Posts tagged practical
Recently, I was interviewed for the ActiveState blog on DevOps & Platform as a Service (PaaS); that interview made it to Wired.com (here). A discussion on the topic was timely, as I’ve been thinking about DevOps and other agile delivery chain mechanisms quite a bit lately, mainly as I am applying them in my current gig which my colleagues are I describe as “Business Ops”. Next month at Nordic Security 2013 I’ll be presenting “Operating * By the Numbers” (If you’re wondering why there’s no abstract, it’s because I’m still perfecting “Just In Time” deck development…just kidding. Sort of.*)
Anyway, I thought it might be a good idea to explain What I’m Talking About When I Talk About DevOps (apologies to the incomparable Haruki Murakami). This will be my first time trying to explain where I’m going with this whole DevOps thing, so it might get fuzzy. Bear with me. I reserve the right to change my mind later, of course (I’m cognitively agile that way, haha), so if you have comments or criticisms I’m very open to hearing your thoughts.

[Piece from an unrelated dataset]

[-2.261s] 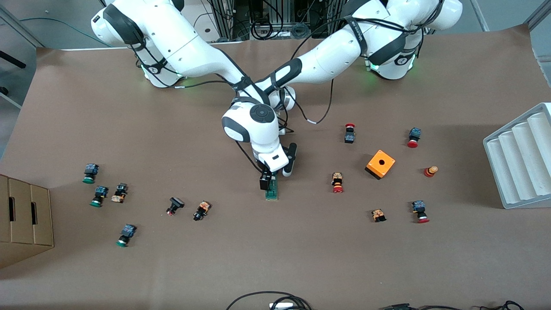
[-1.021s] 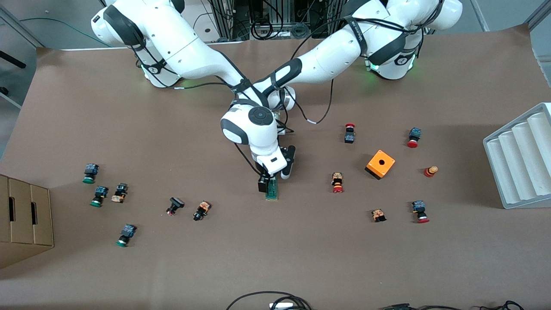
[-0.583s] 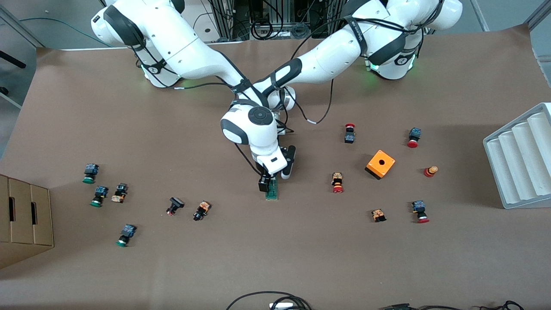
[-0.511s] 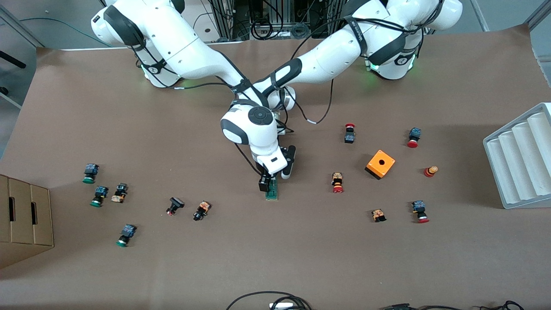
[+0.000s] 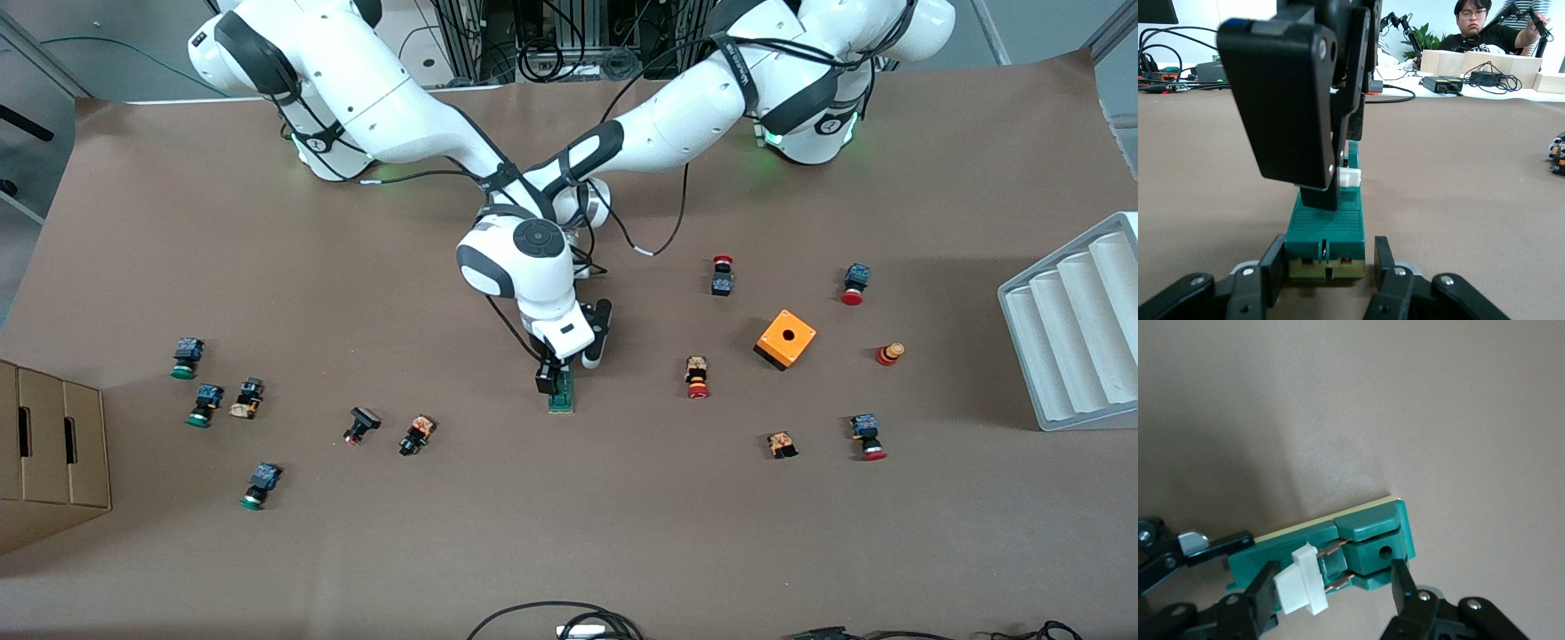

Connection between DevOps & Risk
DevOps, if you’ve not heard of it before, is a concept/approach to managing large-scale software deployments. It seems to be most popular/effective at software-based or online services, and it is “big” at highly scaled out companies like Google, Etsy, and Netflix. Whether consumer-facing or B2B, these services need to be fast and highly-reliable/available. The DevOps movement is one where deployments and maintenance are simplified (simplicity is easier to maintain than complexity) through standardization and automation, lots of instrumentation & monitoring, and an integration of process across teams (most specifically, Dev, QA & Ops). More on “QA” later.
But…the thing about DevOps is, that while it is a new concept in the world of online services, it draws heavily from Operations Management, which is not new. The field of Operations Research was forged in manufacturing but the core concepts are easily applied across other product development cycles. In fact this extension is largely overdue, since a scan through semi-recent texts on operations management shows IT largely described as an enabling function (e.g. ERP) but not a product class in and of itself. (BTW, in some curriculums, Operations Management is cross-listed or referred to as Decision Science, which is a core component of risk/security analytics.)
Risk management at a systemic level is complicated enough that many organizations deem it practically impossible. The mistake many risk managers make is to try to identify every potential exposure in the system, every possible scenario that could lead to loss. This is how risk managers go crazy, since not even Kafka can describe every potential possibility. Risk management as a discipline does line up nicely with probability theory, but holistic approaches to risk management deviate from the sister science of insurance.
Insurance presents expected value of specific events taking place: what is the probability this car and this driver will be involved in a collision — and how much will the resulting damage cost to replace/fix? Factors include the age and quality of the car as well as the age and quality of the driver, average distance driven per day, geographic area and traffic conditions. The value of the vehicle is estimated, ranges of collision costs assumed. Flood insurance is similarly specific: what is the probability this property will sustain damage in flood conditions — and how much will it cost to protect/fix the property? Average precipitation, elevation, foundation quality, assessed property value are all factored into the decision.
As complicated as actuarial science is, insurance can be written because insurance is specific. Risk management is not specific: it is systemic.